[Exercise prompt]
From the data that follows, copy every line holding the string "equipment".

(Input records)

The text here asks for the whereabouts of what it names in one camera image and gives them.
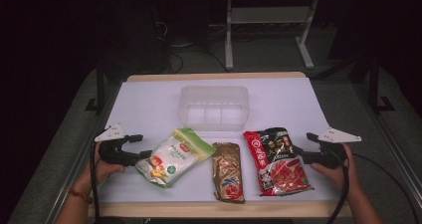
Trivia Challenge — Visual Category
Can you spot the white table cover sheet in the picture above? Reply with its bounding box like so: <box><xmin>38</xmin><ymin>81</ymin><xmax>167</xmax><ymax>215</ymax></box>
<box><xmin>95</xmin><ymin>77</ymin><xmax>343</xmax><ymax>204</ymax></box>

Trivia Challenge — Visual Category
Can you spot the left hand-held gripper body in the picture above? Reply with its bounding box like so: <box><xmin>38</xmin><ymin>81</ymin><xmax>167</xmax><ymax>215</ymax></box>
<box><xmin>94</xmin><ymin>123</ymin><xmax>133</xmax><ymax>167</ymax></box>

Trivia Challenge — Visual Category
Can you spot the clear plastic bin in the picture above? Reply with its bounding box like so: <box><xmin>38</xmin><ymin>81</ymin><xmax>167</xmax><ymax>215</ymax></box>
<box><xmin>177</xmin><ymin>85</ymin><xmax>250</xmax><ymax>132</ymax></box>

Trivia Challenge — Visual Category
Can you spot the person's left hand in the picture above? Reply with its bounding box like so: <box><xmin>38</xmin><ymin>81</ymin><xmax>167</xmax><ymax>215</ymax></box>
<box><xmin>78</xmin><ymin>142</ymin><xmax>127</xmax><ymax>194</ymax></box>

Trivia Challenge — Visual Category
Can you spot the white and green food packet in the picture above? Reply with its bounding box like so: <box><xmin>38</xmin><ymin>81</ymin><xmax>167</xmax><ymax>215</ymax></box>
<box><xmin>134</xmin><ymin>127</ymin><xmax>216</xmax><ymax>189</ymax></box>

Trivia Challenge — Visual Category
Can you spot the black metal stand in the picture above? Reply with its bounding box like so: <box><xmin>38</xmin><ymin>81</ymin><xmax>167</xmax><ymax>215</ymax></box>
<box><xmin>84</xmin><ymin>60</ymin><xmax>107</xmax><ymax>114</ymax></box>
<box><xmin>367</xmin><ymin>54</ymin><xmax>396</xmax><ymax>114</ymax></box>

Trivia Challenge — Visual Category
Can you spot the red string bracelet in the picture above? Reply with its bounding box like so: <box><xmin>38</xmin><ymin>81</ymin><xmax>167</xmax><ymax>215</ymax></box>
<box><xmin>67</xmin><ymin>187</ymin><xmax>95</xmax><ymax>205</ymax></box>

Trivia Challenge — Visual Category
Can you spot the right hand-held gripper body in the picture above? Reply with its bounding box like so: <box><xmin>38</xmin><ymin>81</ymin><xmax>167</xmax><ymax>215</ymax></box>
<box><xmin>316</xmin><ymin>126</ymin><xmax>363</xmax><ymax>170</ymax></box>

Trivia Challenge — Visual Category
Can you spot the black cable loop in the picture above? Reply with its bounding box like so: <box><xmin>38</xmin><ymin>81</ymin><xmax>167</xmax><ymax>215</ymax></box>
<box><xmin>166</xmin><ymin>49</ymin><xmax>185</xmax><ymax>75</ymax></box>

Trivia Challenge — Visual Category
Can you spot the white metal stand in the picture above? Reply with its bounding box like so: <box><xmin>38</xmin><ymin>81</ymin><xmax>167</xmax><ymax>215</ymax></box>
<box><xmin>224</xmin><ymin>0</ymin><xmax>321</xmax><ymax>72</ymax></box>

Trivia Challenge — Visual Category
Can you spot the right hand-held gripper black cable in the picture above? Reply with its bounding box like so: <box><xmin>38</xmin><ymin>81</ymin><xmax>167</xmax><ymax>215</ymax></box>
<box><xmin>326</xmin><ymin>150</ymin><xmax>351</xmax><ymax>224</ymax></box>

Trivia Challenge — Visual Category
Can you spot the person's right hand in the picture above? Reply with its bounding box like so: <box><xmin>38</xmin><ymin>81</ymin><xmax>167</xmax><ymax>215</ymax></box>
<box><xmin>310</xmin><ymin>142</ymin><xmax>361</xmax><ymax>194</ymax></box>

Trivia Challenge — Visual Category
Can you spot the thin black floor cable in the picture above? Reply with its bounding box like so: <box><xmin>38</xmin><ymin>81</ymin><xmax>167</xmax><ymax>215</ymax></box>
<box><xmin>350</xmin><ymin>151</ymin><xmax>422</xmax><ymax>224</ymax></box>

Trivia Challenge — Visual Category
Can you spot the brown and gold food packet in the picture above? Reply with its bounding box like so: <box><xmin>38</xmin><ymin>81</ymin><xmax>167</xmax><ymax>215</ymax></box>
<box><xmin>211</xmin><ymin>141</ymin><xmax>246</xmax><ymax>205</ymax></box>

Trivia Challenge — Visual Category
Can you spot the red and black food packet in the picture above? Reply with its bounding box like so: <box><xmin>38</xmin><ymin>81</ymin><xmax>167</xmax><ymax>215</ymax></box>
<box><xmin>242</xmin><ymin>126</ymin><xmax>315</xmax><ymax>198</ymax></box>

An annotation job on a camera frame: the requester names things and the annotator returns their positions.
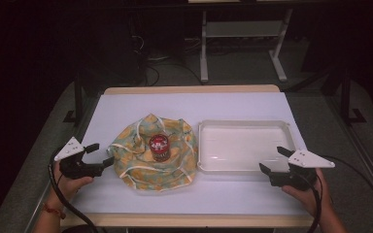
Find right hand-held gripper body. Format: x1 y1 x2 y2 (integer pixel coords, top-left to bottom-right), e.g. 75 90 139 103
269 149 336 191

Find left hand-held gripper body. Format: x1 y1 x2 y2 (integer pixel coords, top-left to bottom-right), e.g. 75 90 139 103
53 136 106 180

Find white plastic tray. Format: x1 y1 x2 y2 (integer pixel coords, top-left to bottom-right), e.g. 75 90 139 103
196 118 297 174

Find red round tin can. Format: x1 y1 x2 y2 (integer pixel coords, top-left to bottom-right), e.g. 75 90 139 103
149 133 172 163

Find yellow green patterned cloth bag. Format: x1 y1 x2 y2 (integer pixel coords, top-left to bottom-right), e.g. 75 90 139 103
107 113 199 193

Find person's left hand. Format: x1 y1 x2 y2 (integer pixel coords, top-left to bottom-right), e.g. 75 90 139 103
49 161 95 209

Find person's right hand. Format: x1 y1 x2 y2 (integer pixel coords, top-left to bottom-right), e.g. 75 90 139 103
281 168 333 217

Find black metal stand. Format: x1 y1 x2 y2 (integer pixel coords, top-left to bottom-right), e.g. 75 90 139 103
62 72 85 128
322 66 367 126

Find white table sheet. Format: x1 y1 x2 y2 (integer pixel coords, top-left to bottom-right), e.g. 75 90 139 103
72 91 309 216

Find thick black gripper cable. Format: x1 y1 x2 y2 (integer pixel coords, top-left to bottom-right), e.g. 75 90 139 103
48 148 99 233
297 173 323 233

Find red string bracelet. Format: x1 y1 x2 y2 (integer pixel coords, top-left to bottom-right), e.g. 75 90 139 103
42 202 67 220

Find thin black cable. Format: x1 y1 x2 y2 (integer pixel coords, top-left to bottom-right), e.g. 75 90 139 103
320 154 373 233

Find black floor cables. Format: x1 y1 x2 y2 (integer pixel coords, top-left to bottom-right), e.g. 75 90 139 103
132 32 206 87

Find white metal stand frame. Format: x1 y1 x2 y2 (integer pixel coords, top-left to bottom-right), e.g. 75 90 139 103
199 8 294 83

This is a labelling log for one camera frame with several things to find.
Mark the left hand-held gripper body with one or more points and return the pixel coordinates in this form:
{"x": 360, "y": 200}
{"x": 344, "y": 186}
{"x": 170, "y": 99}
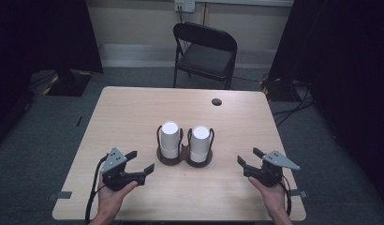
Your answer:
{"x": 118, "y": 178}

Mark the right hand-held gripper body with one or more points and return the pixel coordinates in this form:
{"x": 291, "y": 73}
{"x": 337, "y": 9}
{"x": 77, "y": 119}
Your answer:
{"x": 268, "y": 175}

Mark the white cup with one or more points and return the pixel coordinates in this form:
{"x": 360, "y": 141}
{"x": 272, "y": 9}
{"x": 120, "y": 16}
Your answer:
{"x": 200, "y": 143}
{"x": 169, "y": 139}

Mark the black double cup holder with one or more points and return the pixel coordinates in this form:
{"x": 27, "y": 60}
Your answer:
{"x": 184, "y": 157}

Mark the person's right hand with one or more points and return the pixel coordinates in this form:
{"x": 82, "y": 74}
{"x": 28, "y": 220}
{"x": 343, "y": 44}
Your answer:
{"x": 274, "y": 198}

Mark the person's left hand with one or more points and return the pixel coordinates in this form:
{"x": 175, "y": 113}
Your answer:
{"x": 110, "y": 201}

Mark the grey tape strip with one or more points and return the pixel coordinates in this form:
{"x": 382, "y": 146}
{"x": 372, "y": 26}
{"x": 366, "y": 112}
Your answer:
{"x": 60, "y": 195}
{"x": 298, "y": 193}

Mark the black stand base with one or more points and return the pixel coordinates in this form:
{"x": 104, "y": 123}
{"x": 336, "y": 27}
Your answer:
{"x": 276, "y": 90}
{"x": 68, "y": 83}

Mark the black folding chair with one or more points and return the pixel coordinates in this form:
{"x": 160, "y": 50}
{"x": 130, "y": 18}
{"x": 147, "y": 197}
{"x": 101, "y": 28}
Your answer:
{"x": 205, "y": 57}

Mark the black curtain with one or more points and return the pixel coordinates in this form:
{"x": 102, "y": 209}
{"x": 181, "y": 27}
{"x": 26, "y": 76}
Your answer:
{"x": 40, "y": 34}
{"x": 343, "y": 62}

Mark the white wall socket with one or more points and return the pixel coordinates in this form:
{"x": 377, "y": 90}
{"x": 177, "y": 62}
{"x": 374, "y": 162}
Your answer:
{"x": 184, "y": 5}

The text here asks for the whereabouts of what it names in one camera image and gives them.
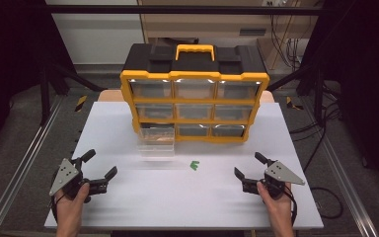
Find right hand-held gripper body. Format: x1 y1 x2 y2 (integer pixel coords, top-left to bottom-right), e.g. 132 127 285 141
242 157 306 200

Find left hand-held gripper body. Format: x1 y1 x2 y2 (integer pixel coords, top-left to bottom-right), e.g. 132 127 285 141
48 157 110 203

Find clear plastic drawer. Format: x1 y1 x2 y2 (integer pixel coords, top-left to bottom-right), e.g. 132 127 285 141
137 126 176 162

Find yellow black drawer organizer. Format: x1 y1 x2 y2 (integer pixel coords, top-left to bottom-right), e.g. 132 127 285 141
119 42 270 144

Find person's left hand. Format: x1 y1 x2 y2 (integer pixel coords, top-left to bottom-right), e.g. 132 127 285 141
54 182 91 225

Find person's right hand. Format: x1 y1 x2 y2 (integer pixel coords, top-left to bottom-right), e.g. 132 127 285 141
256 181 294 225

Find yellow black striped tape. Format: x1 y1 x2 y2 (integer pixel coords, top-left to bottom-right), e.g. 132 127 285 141
285 96 304 112
74 95 88 113

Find black metal stand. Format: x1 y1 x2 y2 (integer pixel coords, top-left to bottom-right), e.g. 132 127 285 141
38 62 108 126
267 63 327 126

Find set of clear closed drawers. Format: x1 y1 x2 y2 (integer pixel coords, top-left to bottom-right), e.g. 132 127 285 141
128 78 261 138

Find white cabinet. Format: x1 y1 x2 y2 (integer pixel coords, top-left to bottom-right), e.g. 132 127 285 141
44 0 145 65

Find wooden cabinet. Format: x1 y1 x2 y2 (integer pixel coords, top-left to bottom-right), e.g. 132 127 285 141
137 0 312 71

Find white power strip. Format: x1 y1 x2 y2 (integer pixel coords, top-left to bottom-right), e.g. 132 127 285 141
262 0 290 8

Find black horizontal bar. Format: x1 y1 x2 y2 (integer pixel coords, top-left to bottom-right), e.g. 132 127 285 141
45 4 327 16

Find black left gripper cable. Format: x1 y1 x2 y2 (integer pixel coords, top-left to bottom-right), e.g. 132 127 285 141
49 194 60 223

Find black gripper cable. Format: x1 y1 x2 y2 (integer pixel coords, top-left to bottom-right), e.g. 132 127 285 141
284 184 299 226
49 194 60 223

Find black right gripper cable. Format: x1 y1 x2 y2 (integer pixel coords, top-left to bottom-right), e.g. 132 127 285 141
284 184 299 226

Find aluminium frame rail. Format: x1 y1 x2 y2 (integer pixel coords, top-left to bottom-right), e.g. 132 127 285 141
0 95 65 237
300 97 379 237

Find black floor cables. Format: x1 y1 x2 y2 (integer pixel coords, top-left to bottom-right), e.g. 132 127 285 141
289 82 344 220

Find hanging black cables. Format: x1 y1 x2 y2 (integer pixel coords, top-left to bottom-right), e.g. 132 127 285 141
268 14 304 71

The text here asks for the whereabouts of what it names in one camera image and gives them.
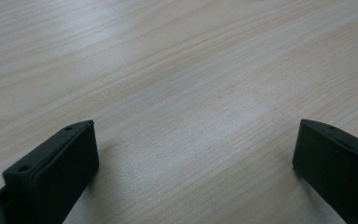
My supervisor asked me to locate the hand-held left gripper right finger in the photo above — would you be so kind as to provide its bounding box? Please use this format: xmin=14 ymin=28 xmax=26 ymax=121
xmin=292 ymin=119 xmax=358 ymax=224

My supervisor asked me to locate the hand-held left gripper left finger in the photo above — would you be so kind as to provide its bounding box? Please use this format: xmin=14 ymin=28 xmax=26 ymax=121
xmin=0 ymin=119 xmax=100 ymax=224

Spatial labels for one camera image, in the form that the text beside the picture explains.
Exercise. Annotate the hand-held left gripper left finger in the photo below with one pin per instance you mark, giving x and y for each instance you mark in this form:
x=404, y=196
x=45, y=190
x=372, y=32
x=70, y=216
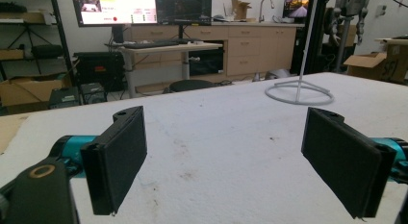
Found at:
x=115, y=160

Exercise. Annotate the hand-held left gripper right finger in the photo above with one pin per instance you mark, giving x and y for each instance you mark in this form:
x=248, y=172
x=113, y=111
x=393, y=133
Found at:
x=343, y=163

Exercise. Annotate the black computer box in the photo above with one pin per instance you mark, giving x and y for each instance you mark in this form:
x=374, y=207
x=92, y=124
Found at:
x=93, y=92
x=64, y=97

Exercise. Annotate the black equipment case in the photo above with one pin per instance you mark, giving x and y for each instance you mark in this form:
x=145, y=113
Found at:
x=99, y=68

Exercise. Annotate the black round stool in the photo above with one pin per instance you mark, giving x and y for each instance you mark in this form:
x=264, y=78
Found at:
x=191, y=85

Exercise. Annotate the white table cover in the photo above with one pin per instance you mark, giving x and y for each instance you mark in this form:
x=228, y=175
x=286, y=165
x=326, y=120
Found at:
x=224, y=147

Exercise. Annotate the large cardboard box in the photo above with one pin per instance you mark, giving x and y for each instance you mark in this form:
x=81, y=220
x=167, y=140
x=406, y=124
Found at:
x=29, y=91

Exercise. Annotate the black keyboard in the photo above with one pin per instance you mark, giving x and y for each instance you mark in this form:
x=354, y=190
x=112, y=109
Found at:
x=150, y=44

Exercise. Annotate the light standing desk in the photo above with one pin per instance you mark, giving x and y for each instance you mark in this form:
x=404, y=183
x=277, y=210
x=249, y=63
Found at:
x=173, y=49

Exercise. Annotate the wooden cabinet counter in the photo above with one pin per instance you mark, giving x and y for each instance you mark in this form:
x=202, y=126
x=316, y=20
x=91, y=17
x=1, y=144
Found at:
x=256, y=47

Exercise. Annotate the metal stand with equipment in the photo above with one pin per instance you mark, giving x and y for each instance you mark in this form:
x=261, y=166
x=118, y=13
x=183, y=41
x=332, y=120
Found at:
x=348, y=19

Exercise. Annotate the black metal shelf rack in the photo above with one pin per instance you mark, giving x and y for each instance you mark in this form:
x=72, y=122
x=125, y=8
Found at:
x=35, y=35

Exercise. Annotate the bright computer monitor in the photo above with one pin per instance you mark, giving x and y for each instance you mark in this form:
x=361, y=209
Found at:
x=118, y=7

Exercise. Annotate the small monitor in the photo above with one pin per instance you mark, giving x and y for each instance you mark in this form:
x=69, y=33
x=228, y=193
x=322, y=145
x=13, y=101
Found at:
x=296, y=6

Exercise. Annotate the dark computer monitor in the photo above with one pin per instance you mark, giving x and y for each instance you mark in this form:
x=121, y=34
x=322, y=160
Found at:
x=183, y=7

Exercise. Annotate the metal faucet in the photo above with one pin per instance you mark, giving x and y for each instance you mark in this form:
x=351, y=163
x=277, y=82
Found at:
x=263, y=7

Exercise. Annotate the open cardboard box on counter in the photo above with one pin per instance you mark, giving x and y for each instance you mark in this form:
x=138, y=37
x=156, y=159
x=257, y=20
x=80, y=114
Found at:
x=240, y=9

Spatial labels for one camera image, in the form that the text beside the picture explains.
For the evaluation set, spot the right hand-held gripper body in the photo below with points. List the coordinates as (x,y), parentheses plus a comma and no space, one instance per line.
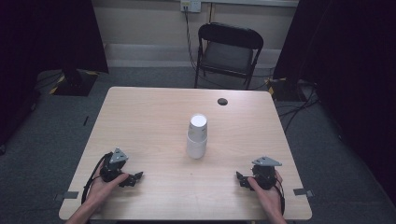
(264,179)

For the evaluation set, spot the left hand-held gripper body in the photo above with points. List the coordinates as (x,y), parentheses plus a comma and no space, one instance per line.
(109,174)

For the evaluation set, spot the person's left hand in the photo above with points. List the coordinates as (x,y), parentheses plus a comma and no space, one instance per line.
(101,189)

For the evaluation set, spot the person's right hand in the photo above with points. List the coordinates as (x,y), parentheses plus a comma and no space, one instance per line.
(267,199)

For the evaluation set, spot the grey tape tab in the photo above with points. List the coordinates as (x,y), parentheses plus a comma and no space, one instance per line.
(67,195)
(302,192)

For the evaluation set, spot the small black floor strip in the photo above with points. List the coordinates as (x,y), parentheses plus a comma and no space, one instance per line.
(85,120)

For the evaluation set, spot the black table grommet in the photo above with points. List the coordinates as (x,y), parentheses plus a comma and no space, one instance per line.
(222,101)

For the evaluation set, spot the black stand base yellow tape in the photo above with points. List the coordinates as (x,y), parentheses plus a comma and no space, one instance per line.
(281,88)
(73,82)

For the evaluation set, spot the black folding chair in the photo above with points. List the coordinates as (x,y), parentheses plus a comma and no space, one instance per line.
(227,53)

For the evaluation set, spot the black curtain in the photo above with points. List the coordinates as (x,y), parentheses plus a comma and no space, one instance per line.
(37,46)
(351,62)

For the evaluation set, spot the white wall socket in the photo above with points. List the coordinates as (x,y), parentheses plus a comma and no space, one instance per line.
(190,5)

(End Input records)

[Result]
Exercise. Annotate the black equipment case in the photo above with one pin per instance you mark, giving x and y for each instance you mark in this form:
Exercise. Annotate the metal stand with equipment in the photo above with one pin per instance you mark, giving x and y for each instance you mark in this form:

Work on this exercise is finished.